Relayant les informations des sources concordantes, le gouvernement parle d’un bilan humain particulièrement lourd.
« En plus de 500.000 déplacés, le bilan provisoire des victimes civiles des opérations rwandaises, ayant mêlé bombes et drones kamikazes sur l’axe Kamanyola–Uvira depuis le début du mois de décembre, s’élève à plus de 1.500 morts », précise le communiqué.
Par ailleurs, il souligne avoir identifié l’arrivée de trois nouveaux bataillons rwandais dans les hauts plateaux d’Uvira, de Fizi et de Mwenga, opérant sous couvert du groupe Twirwaneho.
«Une manœuvre militaire planifiée visant une descente vers Fizi, puis une avancée sur l’axe stratégique Kalemie, dans la province du Tanganyika », poursuit document.

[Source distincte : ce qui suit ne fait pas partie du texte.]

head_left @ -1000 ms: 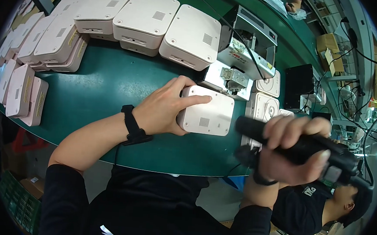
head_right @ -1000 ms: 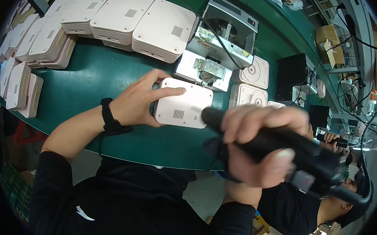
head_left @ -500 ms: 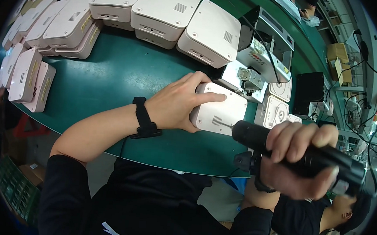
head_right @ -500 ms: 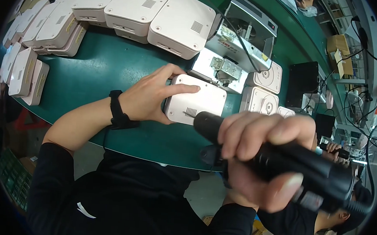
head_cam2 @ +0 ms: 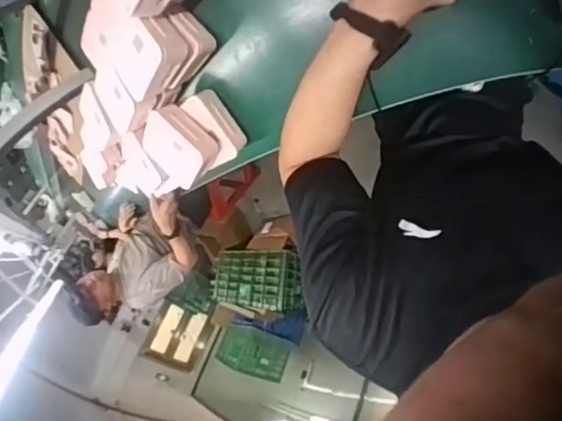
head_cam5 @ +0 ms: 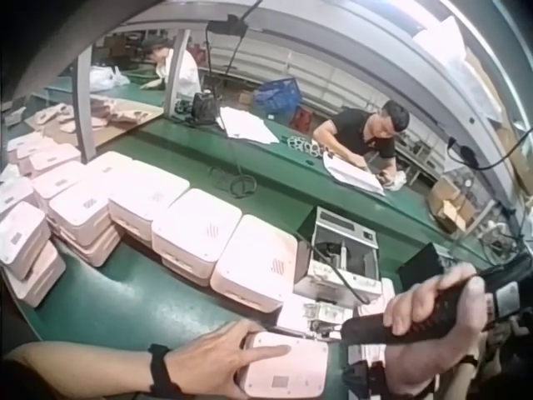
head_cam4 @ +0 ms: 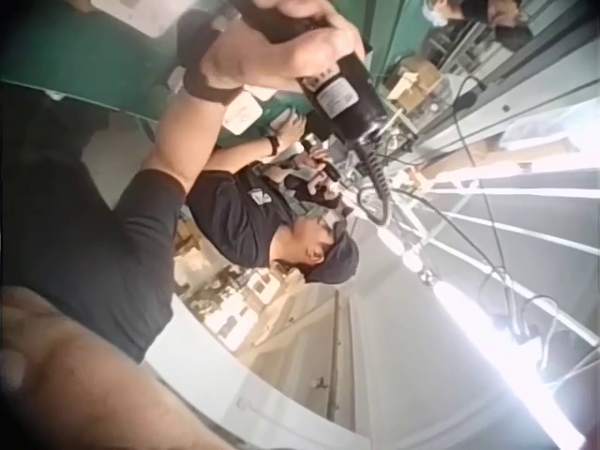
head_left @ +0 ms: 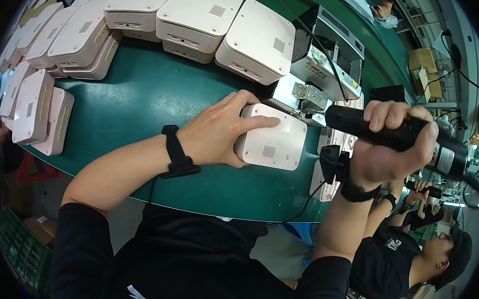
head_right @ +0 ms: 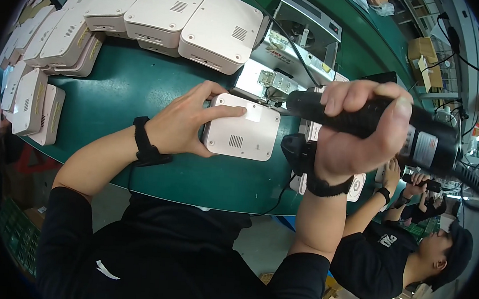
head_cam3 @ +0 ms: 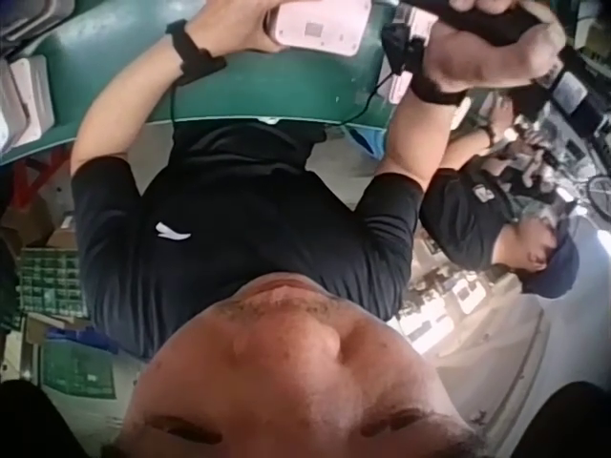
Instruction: The person picks up a pink electronic device, turns it over, and uses a power screwdriver to drive screws into the back panel before setting it aside and repeating the process.
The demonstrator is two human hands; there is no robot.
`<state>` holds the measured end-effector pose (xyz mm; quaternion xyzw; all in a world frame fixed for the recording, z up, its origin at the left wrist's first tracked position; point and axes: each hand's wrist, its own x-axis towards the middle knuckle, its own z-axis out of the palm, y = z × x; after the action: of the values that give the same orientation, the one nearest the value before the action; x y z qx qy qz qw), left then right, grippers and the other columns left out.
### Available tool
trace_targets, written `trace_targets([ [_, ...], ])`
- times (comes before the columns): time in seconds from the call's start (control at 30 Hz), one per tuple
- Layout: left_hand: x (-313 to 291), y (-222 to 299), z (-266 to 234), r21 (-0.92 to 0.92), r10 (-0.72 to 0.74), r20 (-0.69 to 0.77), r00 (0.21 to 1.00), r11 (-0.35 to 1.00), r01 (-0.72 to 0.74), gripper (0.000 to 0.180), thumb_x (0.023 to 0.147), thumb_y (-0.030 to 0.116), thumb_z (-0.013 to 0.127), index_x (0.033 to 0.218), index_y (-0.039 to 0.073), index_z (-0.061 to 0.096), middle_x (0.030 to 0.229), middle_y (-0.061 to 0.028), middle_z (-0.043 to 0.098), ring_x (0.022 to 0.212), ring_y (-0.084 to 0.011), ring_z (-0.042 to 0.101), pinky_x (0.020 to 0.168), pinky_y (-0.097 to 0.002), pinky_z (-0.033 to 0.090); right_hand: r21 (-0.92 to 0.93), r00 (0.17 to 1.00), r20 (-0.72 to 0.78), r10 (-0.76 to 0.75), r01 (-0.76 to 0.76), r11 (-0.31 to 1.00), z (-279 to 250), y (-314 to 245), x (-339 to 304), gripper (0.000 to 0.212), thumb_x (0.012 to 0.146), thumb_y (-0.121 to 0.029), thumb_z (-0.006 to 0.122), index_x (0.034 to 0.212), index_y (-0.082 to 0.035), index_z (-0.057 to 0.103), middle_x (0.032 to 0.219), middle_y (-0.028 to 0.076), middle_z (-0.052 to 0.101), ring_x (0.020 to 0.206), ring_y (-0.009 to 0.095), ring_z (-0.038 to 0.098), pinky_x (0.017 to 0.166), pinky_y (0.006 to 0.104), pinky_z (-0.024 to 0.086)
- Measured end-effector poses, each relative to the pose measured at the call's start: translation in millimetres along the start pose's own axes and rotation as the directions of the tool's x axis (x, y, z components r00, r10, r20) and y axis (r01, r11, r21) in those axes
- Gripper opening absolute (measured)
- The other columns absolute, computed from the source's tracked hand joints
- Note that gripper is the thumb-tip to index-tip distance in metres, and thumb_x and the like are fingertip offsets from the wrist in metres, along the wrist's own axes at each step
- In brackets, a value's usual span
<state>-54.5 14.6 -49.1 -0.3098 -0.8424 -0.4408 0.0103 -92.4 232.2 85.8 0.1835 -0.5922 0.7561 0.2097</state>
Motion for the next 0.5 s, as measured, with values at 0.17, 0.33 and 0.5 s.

Abordant les propos controversés récemment tenus par le Général Sylvain Ekengé, le Gouvernement rappelle qu’ils ont fait l’objet de mesures immédiates, notamment sa suspension et l’ouverture d’une procédure disciplinaire, conformément aux lois de la République.
Réaffirmant sa détermination à ramener la paix, la gouvernement exige « le retrait immédiat, effectif, vérifiable et sans condition des troupes rwandaises d’Uvira et de l’ensemble des territoires congolais occupés », conformément à la Résolution 2773 du Conseil de sécurité des Nations Unies et à l’Accord de paix de Washington.